WHAT IS EXPECTED
Return every record in full. Match each one exactly.

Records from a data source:
========================================
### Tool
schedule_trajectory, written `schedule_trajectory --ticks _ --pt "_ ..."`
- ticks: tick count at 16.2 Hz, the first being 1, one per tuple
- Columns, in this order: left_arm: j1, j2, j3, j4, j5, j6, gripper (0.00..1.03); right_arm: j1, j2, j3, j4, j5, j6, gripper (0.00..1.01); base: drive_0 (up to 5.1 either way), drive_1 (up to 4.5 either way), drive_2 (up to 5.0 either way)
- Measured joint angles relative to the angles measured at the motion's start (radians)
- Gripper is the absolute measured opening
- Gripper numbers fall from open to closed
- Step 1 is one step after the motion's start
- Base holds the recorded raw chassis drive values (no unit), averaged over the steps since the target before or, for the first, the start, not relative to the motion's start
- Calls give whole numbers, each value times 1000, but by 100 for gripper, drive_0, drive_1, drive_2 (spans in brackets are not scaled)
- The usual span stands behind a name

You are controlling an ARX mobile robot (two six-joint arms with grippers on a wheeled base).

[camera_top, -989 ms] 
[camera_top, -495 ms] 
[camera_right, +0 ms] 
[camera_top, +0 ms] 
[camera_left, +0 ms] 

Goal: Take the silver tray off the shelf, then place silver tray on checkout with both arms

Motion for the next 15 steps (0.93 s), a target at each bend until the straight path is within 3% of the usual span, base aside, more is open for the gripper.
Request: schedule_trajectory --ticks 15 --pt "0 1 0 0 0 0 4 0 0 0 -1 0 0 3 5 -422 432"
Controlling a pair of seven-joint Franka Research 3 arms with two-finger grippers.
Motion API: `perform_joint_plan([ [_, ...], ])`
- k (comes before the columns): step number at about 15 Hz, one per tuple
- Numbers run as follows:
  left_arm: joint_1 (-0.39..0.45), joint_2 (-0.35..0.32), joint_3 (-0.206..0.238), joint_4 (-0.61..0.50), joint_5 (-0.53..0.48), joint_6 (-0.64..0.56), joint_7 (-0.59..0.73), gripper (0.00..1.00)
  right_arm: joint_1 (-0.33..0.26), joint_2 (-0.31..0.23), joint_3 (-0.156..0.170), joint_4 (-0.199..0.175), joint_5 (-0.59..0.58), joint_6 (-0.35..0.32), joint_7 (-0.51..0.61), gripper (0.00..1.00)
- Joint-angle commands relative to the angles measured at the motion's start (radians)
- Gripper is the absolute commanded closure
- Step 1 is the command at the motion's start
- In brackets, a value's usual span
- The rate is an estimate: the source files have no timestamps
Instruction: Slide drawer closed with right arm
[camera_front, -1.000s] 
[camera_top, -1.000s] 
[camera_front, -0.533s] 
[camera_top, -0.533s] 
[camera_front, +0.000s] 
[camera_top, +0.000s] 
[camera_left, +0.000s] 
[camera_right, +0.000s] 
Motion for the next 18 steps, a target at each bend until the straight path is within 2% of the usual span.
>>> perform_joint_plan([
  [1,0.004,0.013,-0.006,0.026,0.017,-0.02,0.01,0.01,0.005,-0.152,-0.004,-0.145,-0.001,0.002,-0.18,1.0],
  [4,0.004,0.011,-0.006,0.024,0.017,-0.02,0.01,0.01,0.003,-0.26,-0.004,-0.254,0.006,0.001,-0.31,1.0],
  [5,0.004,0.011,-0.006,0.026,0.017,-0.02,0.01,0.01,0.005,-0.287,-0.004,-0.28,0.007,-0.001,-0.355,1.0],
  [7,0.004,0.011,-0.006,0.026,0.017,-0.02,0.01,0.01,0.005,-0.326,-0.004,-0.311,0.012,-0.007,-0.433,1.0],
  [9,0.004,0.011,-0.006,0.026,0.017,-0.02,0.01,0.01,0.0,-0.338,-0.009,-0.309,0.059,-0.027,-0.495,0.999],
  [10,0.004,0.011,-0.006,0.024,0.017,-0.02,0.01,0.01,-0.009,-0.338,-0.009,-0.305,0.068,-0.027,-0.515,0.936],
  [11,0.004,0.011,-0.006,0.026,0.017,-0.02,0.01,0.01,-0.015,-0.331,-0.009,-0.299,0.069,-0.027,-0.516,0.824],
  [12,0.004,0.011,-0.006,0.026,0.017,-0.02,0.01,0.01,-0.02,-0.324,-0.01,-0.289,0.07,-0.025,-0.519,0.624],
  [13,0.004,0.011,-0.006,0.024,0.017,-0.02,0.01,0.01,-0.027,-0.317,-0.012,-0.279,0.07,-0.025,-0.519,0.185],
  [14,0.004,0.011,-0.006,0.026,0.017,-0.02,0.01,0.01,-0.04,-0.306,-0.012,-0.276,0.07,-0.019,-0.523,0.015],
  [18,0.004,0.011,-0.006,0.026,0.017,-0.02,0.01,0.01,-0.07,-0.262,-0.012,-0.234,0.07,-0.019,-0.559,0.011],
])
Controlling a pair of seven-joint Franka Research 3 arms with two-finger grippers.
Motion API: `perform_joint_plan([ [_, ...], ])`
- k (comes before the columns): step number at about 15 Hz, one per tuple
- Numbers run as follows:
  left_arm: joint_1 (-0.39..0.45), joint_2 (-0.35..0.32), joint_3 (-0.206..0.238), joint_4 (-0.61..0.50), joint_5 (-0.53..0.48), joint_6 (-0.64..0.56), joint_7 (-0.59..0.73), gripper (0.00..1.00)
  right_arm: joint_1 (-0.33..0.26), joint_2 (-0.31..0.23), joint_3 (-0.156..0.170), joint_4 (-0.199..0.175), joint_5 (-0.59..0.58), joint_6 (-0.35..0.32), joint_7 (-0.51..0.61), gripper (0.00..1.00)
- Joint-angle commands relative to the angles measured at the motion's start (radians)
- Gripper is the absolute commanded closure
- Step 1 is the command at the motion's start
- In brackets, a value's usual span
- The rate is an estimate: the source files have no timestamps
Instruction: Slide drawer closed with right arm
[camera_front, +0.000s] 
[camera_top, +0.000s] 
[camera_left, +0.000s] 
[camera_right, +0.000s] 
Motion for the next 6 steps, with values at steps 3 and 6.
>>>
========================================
ANSWER TO THIS EXERCISE
### Tool
schedule_trajectory, written `schedule_trajectory --ticks _ --pt "_ ..."`
- ticks: tick count at 16.2 Hz, the first being 1, one per tuple
- Columns, in this order: left_arm: j1, j2, j3, j4, j5, j6, gripper (0.00..1.03); right_arm: j1, j2, j3, j4, j5, j6, gripper (0.00..1.01); base: drive_0 (up to 5.1 either way), drive_1 (up to 4.5 either way), drive_2 (up to 5.0 either way)
- Measured joint angles relative to the angles measured at the motion's start (radians)
- Gripper is the absolute measured opening
- Gripper numbers fall from open to closed
- Step 1 is one step after the motion's start
- Base holds the recorded raw chassis drive values (no unit), averaged over the steps since the target before or, for the first, the start, not relative to the motion's start
- Calls give whole numbers, each value times 1000, but by 100 for gripper, drive_0, drive_1, drive_2 (spans in brackets are not scaled)
- The usual span stands behind a name

You are controlling an ARX mobile robot (two six-joint arms with grippers on a wheeled base).

[camera_top, -989 ms] 
[camera_top, -495 ms] 
[camera_right, +0 ms] 
[camera_top, +0 ms] 
[camera_left, +0 ms] 

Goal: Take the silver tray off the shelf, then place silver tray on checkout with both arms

Motion for the next 15 steps (0.93 s), a target at each bend until the straight path is within 3% of the usual span, base aside, more is open for the gripper.
Request: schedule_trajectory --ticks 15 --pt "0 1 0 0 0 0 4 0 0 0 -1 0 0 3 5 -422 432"
Controlling a pair of seven-joint Franka Research 3 arms with two-finger grippers.
Motion API: `perform_joint_plan([ [_, ...], ])`
- k (comes before the columns): step number at about 15 Hz, one per tuple
- Numbers run as follows:
  left_arm: joint_1 (-0.39..0.45), joint_2 (-0.35..0.32), joint_3 (-0.206..0.238), joint_4 (-0.61..0.50), joint_5 (-0.53..0.48), joint_6 (-0.64..0.56), joint_7 (-0.59..0.73), gripper (0.00..1.00)
  right_arm: joint_1 (-0.33..0.26), joint_2 (-0.31..0.23), joint_3 (-0.156..0.170), joint_4 (-0.199..0.175), joint_5 (-0.59..0.58), joint_6 (-0.35..0.32), joint_7 (-0.51..0.61), gripper (0.00..1.00)
- Joint-angle commands relative to the angles measured at the motion's start (radians)
- Gripper is the absolute commanded closure
- Step 1 is the command at the motion's start
- In brackets, a value's usual span
- The rate is an estimate: the source files have no timestamps
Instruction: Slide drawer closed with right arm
[camera_front, -1.000s] 
[camera_top, -1.000s] 
[camera_front, -0.533s] 
[camera_top, -0.533s] 
[camera_front, +0.000s] 
[camera_top, +0.000s] 
[camera_left, +0.000s] 
[camera_right, +0.000s] 
Motion for the next 18 steps, a target at each bend until the straight path is within 2% of the usual span.
>>> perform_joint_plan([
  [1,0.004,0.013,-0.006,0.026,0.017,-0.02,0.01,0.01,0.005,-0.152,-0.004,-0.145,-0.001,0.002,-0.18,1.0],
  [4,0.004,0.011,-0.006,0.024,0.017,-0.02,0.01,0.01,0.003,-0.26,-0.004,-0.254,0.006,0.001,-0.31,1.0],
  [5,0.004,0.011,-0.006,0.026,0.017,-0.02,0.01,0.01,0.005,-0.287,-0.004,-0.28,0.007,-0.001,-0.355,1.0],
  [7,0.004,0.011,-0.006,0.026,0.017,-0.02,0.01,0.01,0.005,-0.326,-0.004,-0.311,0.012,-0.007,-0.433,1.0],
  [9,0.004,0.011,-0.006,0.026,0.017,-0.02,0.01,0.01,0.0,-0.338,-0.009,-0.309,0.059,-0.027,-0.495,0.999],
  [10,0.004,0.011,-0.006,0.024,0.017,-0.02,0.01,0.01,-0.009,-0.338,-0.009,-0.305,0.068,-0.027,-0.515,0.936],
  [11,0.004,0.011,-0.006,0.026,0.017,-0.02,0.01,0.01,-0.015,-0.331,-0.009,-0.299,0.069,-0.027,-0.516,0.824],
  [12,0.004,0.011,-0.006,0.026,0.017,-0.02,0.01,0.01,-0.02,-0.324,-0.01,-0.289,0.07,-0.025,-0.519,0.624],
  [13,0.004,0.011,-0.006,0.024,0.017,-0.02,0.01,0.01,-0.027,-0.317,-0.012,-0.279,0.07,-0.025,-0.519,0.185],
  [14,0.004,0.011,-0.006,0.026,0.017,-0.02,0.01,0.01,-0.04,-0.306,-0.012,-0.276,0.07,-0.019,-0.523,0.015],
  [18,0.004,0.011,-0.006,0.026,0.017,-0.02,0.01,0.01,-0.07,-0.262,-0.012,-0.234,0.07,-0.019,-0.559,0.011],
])
Controlling a pair of seven-joint Franka Research 3 arms with two-finger grippers.
Motion API: `perform_joint_plan([ [_, ...], ])`
- k (comes before the columns): step number at about 15 Hz, one per tuple
- Numbers run as follows:
  left_arm: joint_1 (-0.39..0.45), joint_2 (-0.35..0.32), joint_3 (-0.206..0.238), joint_4 (-0.61..0.50), joint_5 (-0.53..0.48), joint_6 (-0.64..0.56), joint_7 (-0.59..0.73), gripper (0.00..1.00)
  right_arm: joint_1 (-0.33..0.26), joint_2 (-0.31..0.23), joint_3 (-0.156..0.170), joint_4 (-0.199..0.175), joint_5 (-0.59..0.58), joint_6 (-0.35..0.32), joint_7 (-0.51..0.61), gripper (0.00..1.00)
- Joint-angle commands relative to the angles measured at the motion's start (radians)
- Gripper is the absolute commanded closure
- Step 1 is the command at the motion's start
- In brackets, a value's usual span
- The rate is an estimate: the source files have no timestamps
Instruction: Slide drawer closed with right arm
[camera_front, +0.000s] 
[camera_top, +0.000s] 
[camera_left, +0.000s] 
[camera_right, +0.000s] 
Motion for the next 6 steps, with values at steps 3 and 6.
>>>

No additional output will be generated.